>>>

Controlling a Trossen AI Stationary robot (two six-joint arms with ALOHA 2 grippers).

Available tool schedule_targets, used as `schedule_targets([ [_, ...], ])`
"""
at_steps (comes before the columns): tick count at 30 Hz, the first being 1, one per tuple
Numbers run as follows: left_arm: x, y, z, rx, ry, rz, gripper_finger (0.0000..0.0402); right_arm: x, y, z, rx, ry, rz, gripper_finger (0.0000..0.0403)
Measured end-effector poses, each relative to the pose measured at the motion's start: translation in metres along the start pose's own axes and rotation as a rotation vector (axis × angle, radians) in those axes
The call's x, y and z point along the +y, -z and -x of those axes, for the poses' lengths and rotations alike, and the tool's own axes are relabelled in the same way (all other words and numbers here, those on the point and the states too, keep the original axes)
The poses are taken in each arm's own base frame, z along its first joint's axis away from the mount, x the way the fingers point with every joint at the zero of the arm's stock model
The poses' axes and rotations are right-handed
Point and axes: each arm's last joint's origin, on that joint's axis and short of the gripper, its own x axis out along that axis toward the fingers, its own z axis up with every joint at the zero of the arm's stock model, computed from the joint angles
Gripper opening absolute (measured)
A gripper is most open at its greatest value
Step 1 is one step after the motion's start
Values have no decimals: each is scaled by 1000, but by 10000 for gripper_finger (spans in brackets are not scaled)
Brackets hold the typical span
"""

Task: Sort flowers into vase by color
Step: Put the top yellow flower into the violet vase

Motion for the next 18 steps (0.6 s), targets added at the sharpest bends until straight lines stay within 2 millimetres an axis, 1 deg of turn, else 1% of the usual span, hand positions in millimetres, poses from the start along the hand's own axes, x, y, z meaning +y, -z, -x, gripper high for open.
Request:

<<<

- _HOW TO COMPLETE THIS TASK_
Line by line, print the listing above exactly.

- _RESULT_
Controlling a Trossen AI Stationary robot (two six-joint arms with ALOHA 2 grippers).

Available tool schedule_targets, used as `schedule_targets([ [_, ...], ])`
"""
at_steps (comes before the columns): tick count at 30 Hz, the first being 1, one per tuple
Numbers run as follows: left_arm: x, y, z, rx, ry, rz, gripper_finger (0.0000..0.0402); right_arm: x, y, z, rx, ry, rz, gripper_finger (0.0000..0.0403)
Measured end-effector poses, each relative to the pose measured at the motion's start: translation in metres along the start pose's own axes and rotation as a rotation vector (axis × angle, radians) in those axes
The call's x, y and z point along the +y, -z and -x of those axes, for the poses' lengths and rotations alike, and the tool's own axes are relabelled in the same way (all other words and numbers here, those on the point and the states too, keep the original axes)
The poses are taken in each arm's own base frame, z along its first joint's axis away from the mount, x the way the fingers point with every joint at the zero of the arm's stock model
The poses' axes and rotations are right-handed
Point and axes: each arm's last joint's origin, on that joint's axis and short of the gripper, its own x axis out along that axis toward the fingers, its own z axis up with every joint at the zero of the arm's stock model, computed from the joint angles
Gripper opening absolute (measured)
A gripper is most open at its greatest value
Step 1 is one step after the motion's start
Values have no decimals: each is scaled by 1000, but by 10000 for gripper_finger (spans in brackets are not scaled)
Brackets hold the typical span
"""

Task: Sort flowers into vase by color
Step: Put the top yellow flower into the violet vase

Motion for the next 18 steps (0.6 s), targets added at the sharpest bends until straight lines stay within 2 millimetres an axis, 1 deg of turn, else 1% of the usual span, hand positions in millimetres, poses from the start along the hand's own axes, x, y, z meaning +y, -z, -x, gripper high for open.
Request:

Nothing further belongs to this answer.